Hay que decir que Miss Lonelyhearts no abandonaría su máquina de escribir en la que es Miss Lonelyhearts (fachada eterna que lo clava a su lugar en esa redacción, imperceptible para el resto salvo para ser despreciado por vender a los lectores basura para que no se maten: ¿quién o qué es uno?; uno es lo que hace, lo que muestra, lo que ven los otros), no se bajaría de su cruz si no fuera por su jefe, el señor Shrike. Este sujeto verborrágico que no para de lanzar párrafos ridículos sobre qué contestar en la columna de Miss Lonelyhearts (salvo la muerte: que sufra pero que no muera porque el negocio está en que se vendan diarios). Shrike aparece por cualquier lado, detrás de cualquier puerta, de entre la entrepierna de una mujer o asomando su cabeza de entre sus pechos, como un Groucho Marx que no busca hacer reír sino que quienes lo rodean se quiten sus uniformes de personas útiles a la máquina y saquen el asesino interno, la bestia sexual, el borracho o el Cristo capaz de liderar una secta que acabe con todo: “-Yo soy un gran santo –gritó Shrike–. Puedo caminar sobre mi propia agua. ¿No habéis oído nunca de la Pasión según Shrike en el Restaurante, o de la Agonía ante la Expendedora de Gaseosas? Allí comparé las heridas en el cuerpo de Cristo con la boca de un monedero milagroso en el que depositamos los pequeños vueltos de nuestros pecados. Es, desde luego, una excelente idea. Pero ahora consideremos los orificios en nuestros propios cuerpos y hacia dónde se abren esas heridas congénitas”.

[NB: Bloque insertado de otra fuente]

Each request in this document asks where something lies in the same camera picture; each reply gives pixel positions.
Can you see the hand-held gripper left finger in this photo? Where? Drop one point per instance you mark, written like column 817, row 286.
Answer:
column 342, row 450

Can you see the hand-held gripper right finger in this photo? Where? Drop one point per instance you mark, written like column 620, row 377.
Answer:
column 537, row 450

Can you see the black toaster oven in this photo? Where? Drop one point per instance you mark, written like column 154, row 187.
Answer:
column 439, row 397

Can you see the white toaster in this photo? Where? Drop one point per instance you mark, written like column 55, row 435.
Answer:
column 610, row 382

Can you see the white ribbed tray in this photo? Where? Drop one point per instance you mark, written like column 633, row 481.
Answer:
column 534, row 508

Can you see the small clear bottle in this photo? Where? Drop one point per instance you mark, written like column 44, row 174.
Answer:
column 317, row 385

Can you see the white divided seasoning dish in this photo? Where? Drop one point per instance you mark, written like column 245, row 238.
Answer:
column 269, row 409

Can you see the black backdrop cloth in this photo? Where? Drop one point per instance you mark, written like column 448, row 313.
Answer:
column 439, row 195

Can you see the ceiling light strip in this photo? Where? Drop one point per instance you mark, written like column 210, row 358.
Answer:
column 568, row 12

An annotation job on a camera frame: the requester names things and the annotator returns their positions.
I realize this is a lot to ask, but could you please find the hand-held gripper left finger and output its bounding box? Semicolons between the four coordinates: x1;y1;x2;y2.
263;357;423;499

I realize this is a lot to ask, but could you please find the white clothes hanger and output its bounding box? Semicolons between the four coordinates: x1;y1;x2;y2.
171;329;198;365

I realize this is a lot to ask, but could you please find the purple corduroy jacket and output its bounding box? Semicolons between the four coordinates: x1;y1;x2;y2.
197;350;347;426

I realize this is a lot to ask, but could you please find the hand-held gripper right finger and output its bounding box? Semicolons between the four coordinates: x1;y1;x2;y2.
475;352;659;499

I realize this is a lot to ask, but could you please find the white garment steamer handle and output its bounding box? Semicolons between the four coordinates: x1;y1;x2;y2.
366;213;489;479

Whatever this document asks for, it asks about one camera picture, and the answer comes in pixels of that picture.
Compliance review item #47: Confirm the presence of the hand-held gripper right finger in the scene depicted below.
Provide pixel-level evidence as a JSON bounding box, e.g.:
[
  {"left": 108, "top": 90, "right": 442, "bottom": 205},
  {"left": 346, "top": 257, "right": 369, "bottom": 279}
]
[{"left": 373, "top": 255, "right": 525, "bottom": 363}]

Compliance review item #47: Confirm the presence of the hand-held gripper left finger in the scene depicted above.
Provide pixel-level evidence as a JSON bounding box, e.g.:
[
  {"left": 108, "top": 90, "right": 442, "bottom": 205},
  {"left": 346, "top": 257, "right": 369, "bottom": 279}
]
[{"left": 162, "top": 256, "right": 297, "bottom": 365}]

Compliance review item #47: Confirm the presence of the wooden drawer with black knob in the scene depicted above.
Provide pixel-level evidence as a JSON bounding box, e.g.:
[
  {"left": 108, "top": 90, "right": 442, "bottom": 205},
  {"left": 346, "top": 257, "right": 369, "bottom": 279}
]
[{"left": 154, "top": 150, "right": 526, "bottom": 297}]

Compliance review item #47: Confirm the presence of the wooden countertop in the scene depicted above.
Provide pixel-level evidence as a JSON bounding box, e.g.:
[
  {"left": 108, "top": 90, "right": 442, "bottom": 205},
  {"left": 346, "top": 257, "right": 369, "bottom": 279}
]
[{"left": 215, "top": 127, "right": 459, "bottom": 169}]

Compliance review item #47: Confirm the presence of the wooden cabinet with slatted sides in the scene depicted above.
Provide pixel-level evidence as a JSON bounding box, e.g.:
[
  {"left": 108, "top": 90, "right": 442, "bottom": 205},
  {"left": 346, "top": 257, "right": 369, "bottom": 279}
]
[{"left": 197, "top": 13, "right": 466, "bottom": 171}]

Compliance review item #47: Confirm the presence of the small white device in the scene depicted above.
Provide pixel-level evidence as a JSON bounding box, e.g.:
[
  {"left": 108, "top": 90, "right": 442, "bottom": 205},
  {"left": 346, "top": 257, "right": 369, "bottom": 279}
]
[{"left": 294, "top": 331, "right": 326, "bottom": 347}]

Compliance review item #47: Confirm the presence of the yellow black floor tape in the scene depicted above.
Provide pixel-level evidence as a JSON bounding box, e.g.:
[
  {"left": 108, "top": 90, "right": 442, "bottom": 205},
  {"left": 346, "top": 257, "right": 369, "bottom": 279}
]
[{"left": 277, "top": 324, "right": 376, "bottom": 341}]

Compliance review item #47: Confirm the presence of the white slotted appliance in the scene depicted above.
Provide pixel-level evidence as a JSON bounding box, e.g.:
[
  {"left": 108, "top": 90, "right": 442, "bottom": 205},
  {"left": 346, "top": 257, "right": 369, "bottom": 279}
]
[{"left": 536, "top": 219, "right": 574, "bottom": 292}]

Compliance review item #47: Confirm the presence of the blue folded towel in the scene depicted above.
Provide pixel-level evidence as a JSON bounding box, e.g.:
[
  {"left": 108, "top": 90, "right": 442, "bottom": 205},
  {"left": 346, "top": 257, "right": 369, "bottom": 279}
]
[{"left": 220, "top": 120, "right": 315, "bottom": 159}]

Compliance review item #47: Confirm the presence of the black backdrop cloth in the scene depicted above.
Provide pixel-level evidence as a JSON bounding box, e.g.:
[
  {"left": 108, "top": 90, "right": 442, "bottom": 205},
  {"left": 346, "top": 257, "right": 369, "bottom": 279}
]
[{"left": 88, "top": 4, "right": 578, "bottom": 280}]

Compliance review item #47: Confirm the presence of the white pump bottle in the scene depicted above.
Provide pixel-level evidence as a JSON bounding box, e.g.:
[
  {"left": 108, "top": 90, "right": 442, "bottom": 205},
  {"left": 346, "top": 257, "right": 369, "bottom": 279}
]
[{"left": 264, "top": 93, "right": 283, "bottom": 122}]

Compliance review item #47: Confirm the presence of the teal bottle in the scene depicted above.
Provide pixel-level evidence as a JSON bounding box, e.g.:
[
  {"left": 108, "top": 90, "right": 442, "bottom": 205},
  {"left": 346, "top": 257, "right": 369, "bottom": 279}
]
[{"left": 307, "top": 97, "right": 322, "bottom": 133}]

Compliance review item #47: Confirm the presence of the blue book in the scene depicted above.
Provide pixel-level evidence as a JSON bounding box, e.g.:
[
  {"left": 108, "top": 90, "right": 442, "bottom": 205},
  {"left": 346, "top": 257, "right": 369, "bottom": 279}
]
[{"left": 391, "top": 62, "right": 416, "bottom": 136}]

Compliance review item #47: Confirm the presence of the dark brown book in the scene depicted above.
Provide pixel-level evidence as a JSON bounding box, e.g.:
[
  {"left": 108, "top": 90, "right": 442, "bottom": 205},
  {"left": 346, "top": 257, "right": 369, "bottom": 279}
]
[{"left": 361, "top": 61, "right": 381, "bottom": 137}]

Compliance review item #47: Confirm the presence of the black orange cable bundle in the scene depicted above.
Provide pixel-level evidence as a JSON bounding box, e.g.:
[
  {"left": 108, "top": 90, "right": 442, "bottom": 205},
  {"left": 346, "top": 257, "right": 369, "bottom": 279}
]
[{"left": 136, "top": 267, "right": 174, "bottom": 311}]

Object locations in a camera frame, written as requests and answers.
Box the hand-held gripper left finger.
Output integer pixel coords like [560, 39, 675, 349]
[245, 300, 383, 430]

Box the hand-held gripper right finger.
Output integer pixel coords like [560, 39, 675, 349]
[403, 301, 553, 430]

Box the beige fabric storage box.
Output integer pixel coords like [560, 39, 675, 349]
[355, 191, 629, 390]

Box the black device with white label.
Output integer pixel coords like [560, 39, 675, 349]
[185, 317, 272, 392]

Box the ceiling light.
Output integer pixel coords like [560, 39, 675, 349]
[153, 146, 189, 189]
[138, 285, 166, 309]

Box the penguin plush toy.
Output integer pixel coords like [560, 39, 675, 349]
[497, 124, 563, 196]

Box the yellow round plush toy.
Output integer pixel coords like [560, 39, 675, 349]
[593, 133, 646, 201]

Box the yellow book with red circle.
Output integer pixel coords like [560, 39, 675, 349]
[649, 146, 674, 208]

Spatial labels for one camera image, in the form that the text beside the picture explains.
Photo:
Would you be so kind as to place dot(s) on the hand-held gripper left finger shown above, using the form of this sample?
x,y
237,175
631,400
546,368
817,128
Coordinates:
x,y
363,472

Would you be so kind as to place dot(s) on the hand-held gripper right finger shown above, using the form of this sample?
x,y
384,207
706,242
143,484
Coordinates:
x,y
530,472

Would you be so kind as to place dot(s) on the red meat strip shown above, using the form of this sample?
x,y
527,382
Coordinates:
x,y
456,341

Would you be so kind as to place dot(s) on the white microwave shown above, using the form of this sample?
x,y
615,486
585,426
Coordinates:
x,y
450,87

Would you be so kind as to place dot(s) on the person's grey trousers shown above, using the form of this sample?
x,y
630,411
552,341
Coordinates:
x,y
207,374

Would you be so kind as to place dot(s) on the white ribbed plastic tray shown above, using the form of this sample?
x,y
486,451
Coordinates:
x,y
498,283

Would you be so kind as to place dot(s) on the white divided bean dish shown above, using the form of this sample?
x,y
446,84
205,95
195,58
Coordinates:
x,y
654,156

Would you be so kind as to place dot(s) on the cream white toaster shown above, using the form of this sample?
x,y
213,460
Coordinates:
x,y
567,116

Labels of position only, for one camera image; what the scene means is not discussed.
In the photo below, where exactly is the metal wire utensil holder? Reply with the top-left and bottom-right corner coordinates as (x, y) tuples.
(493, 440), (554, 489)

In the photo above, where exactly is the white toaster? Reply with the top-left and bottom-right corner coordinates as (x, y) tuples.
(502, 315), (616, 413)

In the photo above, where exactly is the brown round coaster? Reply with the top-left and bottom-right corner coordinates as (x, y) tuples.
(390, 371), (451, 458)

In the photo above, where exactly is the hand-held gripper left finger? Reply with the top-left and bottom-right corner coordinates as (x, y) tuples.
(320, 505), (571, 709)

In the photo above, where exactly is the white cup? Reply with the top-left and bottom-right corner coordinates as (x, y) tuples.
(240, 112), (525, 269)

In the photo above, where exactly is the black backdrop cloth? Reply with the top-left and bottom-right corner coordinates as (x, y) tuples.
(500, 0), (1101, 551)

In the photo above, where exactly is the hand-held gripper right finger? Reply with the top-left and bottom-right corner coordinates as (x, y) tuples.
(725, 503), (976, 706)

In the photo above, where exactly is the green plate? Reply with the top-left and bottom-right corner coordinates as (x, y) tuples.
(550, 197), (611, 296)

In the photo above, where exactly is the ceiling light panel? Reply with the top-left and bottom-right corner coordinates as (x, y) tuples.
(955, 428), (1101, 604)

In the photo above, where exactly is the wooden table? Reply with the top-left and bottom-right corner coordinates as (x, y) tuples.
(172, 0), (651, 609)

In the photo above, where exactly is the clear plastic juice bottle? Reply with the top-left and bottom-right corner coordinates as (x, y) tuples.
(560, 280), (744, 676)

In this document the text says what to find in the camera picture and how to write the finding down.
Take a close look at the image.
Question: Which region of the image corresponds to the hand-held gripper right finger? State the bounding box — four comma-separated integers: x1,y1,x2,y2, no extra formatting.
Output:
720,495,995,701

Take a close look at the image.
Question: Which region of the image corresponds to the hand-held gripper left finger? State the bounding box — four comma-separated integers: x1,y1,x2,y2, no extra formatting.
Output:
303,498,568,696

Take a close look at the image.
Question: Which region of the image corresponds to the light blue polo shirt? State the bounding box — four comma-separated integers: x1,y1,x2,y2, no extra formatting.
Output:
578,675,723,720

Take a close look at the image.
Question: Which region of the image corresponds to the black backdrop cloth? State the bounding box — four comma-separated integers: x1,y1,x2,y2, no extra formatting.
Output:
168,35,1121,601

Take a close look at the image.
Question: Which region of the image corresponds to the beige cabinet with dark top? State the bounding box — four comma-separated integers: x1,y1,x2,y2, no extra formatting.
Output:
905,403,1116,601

Miss Lonelyhearts y Mr. Shrike deambulan como una extraña pareja por los lugares donde reposa lo más sórdido del género estadounidense: bares, pensiones, casas habitadas por matrimonios que se desprecian y redacciones de diarios en las que se produce el alimento de engorde para el ganado desesperado. En estos escenarios, ante borrachos, prostitutas, arribistas, malformados, mujeres casadas y viejos al borde de la muerte, este par de seres que se desprecian pero que se necesitan para poder despreciarse brindan un show interminable: el show de la búsqueda de una redención tolstoniana a cualquier costo (y si el costo es alto, mucho mejor). El 22 de diciembre de 1940, Nathanael West muere en un accidente automovilístico no por el clásico gusto por la velocidad y el peligro de los estadounidenses sino por ser él un pésimo conductor. Muere en California, donde los escritores de las primeras décadas del siglo xx recalan en busca del oro de Hollywood. El día anterior, el otro cronista, el de la “era del jazz”, había acabado su vida en un holocausto de excesos.